### REQUIREMENT
Retype, exactly as they appear below, the lines between the line holding "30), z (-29" and the line holding "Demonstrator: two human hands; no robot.", both ends included.

────────

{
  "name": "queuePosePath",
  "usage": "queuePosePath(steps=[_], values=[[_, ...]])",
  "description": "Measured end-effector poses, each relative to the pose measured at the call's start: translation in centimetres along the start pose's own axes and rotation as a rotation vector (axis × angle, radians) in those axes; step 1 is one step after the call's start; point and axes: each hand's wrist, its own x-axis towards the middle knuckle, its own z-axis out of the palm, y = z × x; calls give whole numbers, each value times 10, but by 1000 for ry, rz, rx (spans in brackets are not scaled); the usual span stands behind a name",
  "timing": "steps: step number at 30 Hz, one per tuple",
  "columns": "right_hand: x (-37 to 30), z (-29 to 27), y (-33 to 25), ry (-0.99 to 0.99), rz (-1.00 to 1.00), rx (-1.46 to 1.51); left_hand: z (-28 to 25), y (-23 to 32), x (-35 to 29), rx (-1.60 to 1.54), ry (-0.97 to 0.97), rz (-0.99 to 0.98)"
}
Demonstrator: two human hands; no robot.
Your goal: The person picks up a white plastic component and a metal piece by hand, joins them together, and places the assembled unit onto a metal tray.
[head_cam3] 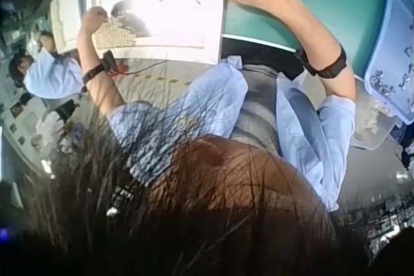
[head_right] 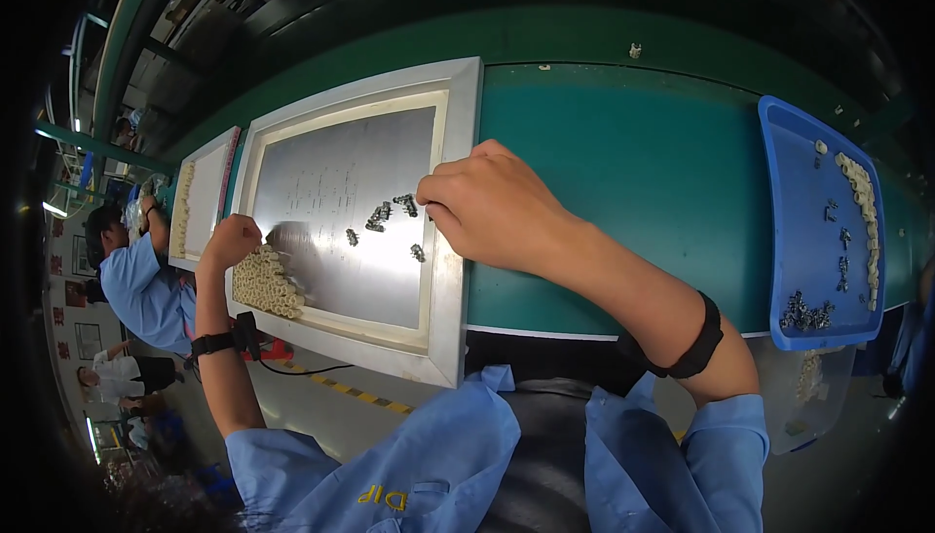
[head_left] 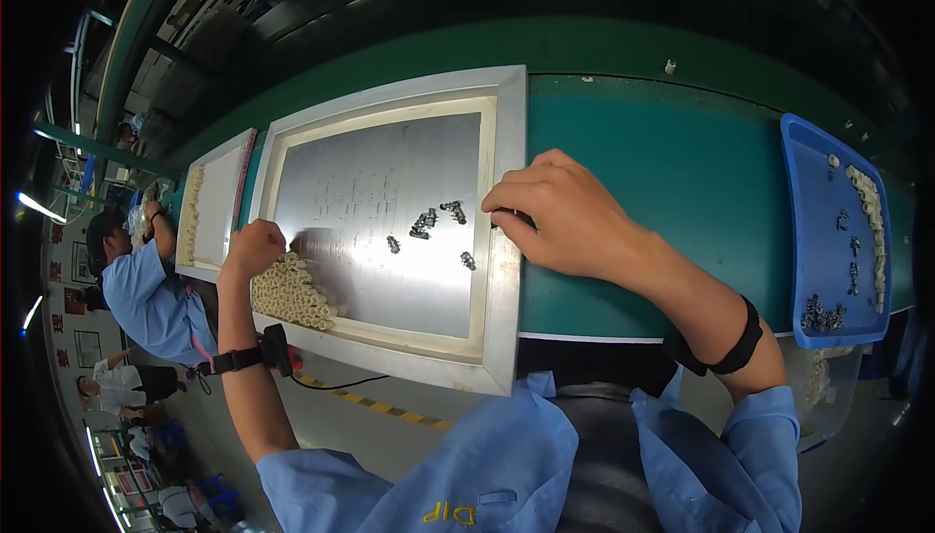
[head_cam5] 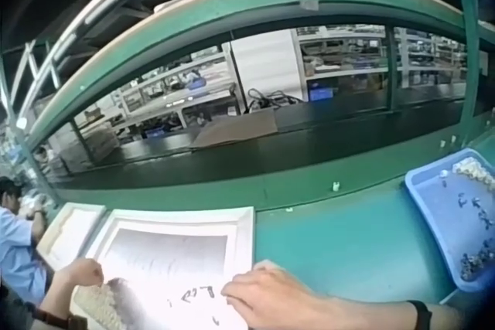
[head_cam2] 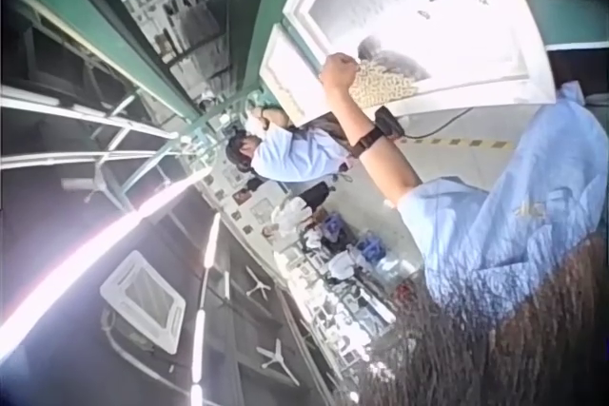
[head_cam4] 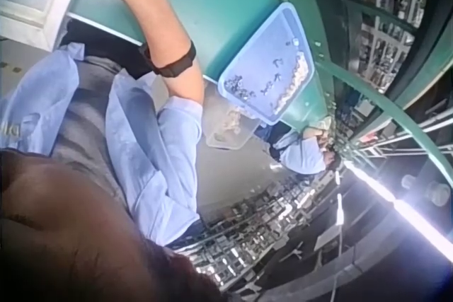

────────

### EXPECTED OUTPUT
  "columns": "right_hand: x (-37 to 30), z (-29 to 27), y (-33 to 25), ry (-0.99 to 0.99), rz (-1.00 to 1.00), rx (-1.46 to 1.51); left_hand: z (-28 to 25), y (-23 to 32), x (-35 to 29), rx (-1.60 to 1.54), ry (-0.97 to 0.97), rz (-0.99 to 0.98)"
}
Demonstrator: two human hands; no robot.

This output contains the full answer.